- What you are asked to do: Quote the entries below from the line with "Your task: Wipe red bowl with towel" through the line with "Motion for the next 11", both ends included, and only those lines.

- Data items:
'''

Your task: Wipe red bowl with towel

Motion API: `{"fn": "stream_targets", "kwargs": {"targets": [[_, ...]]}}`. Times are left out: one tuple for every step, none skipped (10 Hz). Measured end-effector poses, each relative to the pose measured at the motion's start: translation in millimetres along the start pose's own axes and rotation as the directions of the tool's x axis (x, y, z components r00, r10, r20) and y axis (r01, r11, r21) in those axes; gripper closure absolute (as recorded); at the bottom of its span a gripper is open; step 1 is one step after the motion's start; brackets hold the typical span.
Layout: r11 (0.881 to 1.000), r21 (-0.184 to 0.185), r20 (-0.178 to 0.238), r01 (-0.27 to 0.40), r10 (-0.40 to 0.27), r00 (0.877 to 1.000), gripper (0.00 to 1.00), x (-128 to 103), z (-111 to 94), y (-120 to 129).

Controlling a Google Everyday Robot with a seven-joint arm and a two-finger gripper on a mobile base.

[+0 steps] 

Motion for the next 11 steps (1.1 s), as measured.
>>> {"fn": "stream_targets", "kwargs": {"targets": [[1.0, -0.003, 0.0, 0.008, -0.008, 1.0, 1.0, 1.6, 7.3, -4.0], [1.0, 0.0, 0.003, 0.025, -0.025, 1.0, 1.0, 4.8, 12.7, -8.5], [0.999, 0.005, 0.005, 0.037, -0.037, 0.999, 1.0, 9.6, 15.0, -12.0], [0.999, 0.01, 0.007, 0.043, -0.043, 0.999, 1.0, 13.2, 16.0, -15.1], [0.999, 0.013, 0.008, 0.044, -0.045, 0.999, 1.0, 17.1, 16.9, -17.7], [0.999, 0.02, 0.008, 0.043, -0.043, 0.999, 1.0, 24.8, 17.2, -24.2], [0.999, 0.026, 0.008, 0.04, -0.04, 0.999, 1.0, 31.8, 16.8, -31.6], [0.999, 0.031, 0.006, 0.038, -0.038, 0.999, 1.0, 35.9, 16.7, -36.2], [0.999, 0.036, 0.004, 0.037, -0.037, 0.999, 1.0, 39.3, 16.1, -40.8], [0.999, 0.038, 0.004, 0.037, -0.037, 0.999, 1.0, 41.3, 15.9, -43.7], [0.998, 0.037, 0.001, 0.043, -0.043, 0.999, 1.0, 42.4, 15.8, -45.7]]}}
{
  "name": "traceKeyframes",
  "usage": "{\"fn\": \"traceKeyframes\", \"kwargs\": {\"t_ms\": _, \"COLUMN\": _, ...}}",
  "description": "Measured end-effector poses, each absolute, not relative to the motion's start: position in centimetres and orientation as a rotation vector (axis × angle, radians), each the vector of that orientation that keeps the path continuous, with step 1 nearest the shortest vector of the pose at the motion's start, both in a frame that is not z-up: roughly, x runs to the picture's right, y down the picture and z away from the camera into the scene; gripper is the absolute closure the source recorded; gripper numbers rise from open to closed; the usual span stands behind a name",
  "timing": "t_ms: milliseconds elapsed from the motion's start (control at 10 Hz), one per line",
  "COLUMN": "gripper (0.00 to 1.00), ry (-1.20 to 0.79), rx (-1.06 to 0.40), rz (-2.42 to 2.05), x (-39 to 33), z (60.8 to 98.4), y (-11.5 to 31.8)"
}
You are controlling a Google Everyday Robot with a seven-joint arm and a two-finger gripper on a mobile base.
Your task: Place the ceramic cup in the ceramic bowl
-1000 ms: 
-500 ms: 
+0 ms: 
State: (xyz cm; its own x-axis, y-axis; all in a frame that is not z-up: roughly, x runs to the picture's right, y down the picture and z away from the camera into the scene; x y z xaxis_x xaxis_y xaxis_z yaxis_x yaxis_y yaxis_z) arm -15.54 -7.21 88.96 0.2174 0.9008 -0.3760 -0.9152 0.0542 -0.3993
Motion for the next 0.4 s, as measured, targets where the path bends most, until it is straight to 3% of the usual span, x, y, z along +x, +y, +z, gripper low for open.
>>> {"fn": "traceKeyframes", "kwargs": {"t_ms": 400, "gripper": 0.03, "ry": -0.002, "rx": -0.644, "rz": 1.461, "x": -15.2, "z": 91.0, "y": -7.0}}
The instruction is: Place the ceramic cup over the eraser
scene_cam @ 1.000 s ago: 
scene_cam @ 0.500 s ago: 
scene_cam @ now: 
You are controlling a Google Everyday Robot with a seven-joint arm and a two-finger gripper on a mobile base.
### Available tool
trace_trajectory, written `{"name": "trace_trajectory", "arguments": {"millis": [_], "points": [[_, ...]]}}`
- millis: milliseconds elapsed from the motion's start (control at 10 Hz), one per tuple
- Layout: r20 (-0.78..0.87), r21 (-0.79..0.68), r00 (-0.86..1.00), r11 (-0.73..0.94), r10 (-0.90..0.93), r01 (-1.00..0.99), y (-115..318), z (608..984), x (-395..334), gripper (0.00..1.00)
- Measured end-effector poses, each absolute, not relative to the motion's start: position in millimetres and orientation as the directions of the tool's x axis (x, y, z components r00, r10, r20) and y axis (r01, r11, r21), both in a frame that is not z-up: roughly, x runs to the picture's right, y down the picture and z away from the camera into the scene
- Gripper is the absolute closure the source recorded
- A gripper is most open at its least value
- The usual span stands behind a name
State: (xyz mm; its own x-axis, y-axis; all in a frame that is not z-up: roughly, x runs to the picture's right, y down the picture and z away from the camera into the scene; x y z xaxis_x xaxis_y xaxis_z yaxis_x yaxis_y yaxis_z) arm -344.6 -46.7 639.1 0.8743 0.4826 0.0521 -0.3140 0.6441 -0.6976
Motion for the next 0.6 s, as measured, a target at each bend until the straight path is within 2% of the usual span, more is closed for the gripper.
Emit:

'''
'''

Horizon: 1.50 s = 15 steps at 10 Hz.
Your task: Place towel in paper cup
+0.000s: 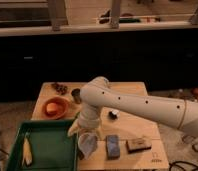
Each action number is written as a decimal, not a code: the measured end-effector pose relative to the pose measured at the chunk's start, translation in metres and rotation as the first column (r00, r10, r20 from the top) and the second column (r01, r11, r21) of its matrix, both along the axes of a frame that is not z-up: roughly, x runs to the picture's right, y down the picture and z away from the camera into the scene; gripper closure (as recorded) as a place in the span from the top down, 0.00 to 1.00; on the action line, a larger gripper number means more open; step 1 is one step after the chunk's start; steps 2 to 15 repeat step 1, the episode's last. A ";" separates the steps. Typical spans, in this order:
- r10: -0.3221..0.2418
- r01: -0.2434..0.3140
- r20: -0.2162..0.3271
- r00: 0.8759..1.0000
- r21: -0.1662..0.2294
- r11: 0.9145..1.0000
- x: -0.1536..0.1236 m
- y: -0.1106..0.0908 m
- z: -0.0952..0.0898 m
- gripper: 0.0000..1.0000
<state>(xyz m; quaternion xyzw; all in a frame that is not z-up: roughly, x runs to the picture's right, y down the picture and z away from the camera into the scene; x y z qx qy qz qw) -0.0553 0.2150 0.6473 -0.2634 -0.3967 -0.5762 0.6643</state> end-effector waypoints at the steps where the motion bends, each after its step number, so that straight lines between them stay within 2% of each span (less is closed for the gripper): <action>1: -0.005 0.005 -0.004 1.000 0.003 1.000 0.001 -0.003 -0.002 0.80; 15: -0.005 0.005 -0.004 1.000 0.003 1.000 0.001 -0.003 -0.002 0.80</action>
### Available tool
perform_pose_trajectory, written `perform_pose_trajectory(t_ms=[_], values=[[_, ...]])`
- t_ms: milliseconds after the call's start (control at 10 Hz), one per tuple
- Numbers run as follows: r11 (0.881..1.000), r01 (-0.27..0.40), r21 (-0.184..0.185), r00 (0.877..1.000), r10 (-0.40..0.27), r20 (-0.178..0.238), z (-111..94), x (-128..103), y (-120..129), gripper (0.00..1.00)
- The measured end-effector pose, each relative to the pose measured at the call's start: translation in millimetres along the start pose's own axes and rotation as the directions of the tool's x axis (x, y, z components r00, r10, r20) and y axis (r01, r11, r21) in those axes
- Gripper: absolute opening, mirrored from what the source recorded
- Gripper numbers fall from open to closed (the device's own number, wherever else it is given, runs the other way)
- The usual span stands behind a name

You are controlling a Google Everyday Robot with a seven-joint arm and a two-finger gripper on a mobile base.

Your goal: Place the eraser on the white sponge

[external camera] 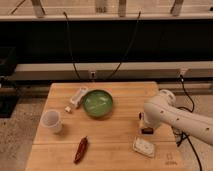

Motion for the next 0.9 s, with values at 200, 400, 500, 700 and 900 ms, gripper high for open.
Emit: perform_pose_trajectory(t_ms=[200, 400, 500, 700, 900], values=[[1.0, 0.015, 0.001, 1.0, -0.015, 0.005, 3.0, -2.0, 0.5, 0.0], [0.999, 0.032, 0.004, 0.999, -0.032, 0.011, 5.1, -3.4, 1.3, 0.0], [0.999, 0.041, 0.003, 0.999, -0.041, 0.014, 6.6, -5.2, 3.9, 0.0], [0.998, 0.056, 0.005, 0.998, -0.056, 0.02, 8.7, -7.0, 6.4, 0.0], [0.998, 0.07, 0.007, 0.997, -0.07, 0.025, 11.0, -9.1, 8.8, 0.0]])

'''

- Answer section:
Your task: Wipe red bowl with towel

Motion API: `{"fn": "stream_targets", "kwargs": {"targets": [[_, ...]]}}`. Times are left out: one tuple for every step, none skipped (10 Hz). Measured end-effector poses, each relative to the pose measured at the motion's start: translation in millimetres along the start pose's own axes and rotation as the directions of the tool's x axis (x, y, z components r00, r10, r20) and y axis (r01, r11, r21) in those axes; gripper closure absolute (as recorded); at the bottom of its span a gripper is open; step 1 is one step after the motion's start; brackets hold the typical span.
Layout: r11 (0.881 to 1.000), r21 (-0.184 to 0.185), r20 (-0.178 to 0.238), r01 (-0.27 to 0.40), r10 (-0.40 to 0.27), r00 (0.877 to 1.000), gripper (0.00 to 1.00), x (-128 to 103), z (-111 to 94), y (-120 to 129).

Controlling a Google Everyday Robot with a seven-joint arm and a two-finger gripper on a mobile base.

[+0 steps] 

Motion for the next 11 steps (1.1 s), as measured.

Nothing remains to add to the output.